■ ABOUT THIS TASK ■
Print the listing below again from the line that contains "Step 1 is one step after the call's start" onward, keeping every line exact and leaving out the lines before it.

■ DATA SECTION ■
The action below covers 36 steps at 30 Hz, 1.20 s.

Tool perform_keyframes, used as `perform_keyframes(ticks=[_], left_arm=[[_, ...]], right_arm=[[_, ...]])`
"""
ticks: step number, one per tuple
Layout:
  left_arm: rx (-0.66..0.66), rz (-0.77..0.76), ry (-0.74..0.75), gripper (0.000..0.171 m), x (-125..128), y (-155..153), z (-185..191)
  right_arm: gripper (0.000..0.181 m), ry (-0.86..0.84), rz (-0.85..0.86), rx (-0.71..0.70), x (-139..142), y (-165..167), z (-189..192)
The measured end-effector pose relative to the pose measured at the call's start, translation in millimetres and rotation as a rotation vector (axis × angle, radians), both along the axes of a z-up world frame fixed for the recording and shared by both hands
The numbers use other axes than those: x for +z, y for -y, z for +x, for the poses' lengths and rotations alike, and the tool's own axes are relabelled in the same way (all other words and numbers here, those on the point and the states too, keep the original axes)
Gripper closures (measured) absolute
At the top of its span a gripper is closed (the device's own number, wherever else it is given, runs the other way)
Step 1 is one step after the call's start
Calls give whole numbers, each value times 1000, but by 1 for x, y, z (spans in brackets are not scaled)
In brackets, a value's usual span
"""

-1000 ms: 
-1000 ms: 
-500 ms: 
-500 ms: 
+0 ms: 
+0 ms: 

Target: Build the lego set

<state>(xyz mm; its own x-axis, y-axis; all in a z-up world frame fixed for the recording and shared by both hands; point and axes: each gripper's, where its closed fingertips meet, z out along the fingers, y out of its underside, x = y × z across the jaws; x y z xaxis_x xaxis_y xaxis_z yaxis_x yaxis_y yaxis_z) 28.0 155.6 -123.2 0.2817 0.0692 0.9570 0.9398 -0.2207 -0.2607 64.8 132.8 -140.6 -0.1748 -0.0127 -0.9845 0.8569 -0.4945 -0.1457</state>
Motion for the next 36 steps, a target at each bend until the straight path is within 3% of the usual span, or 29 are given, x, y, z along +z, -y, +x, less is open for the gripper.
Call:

■ REPLY TO THE EXERCISE ■
Step 1 is one step after the call's start
Calls give whole numbers, each value times 1000, but by 1 for x, y, z (spans in brackets are not scaled)
In brackets, a value's usual span
"""

-1000 ms: 
-1000 ms: 
-500 ms: 
-500 ms: 
+0 ms: 
+0 ms: 

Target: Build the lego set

<state>(xyz mm; its own x-axis, y-axis; all in a z-up world frame fixed for the recording and shared by both hands; point and axes: each gripper's, where its closed fingertips meet, z out along the fingers, y out of its underside, x = y × z across the jaws; x y z xaxis_x xaxis_y xaxis_z yaxis_x yaxis_y yaxis_z) 28.0 155.6 -123.2 0.2817 0.0692 0.9570 0.9398 -0.2207 -0.2607 64.8 132.8 -140.6 -0.1748 -0.0127 -0.9845 0.8569 -0.4945 -0.1457</state>
Motion for the next 36 steps, a target at each bend until the straight path is within 3% of the usual span, or 29 are given, x, y, z along +z, -y, +x, less is open for the gripper.
Call:

The exercise is now complete.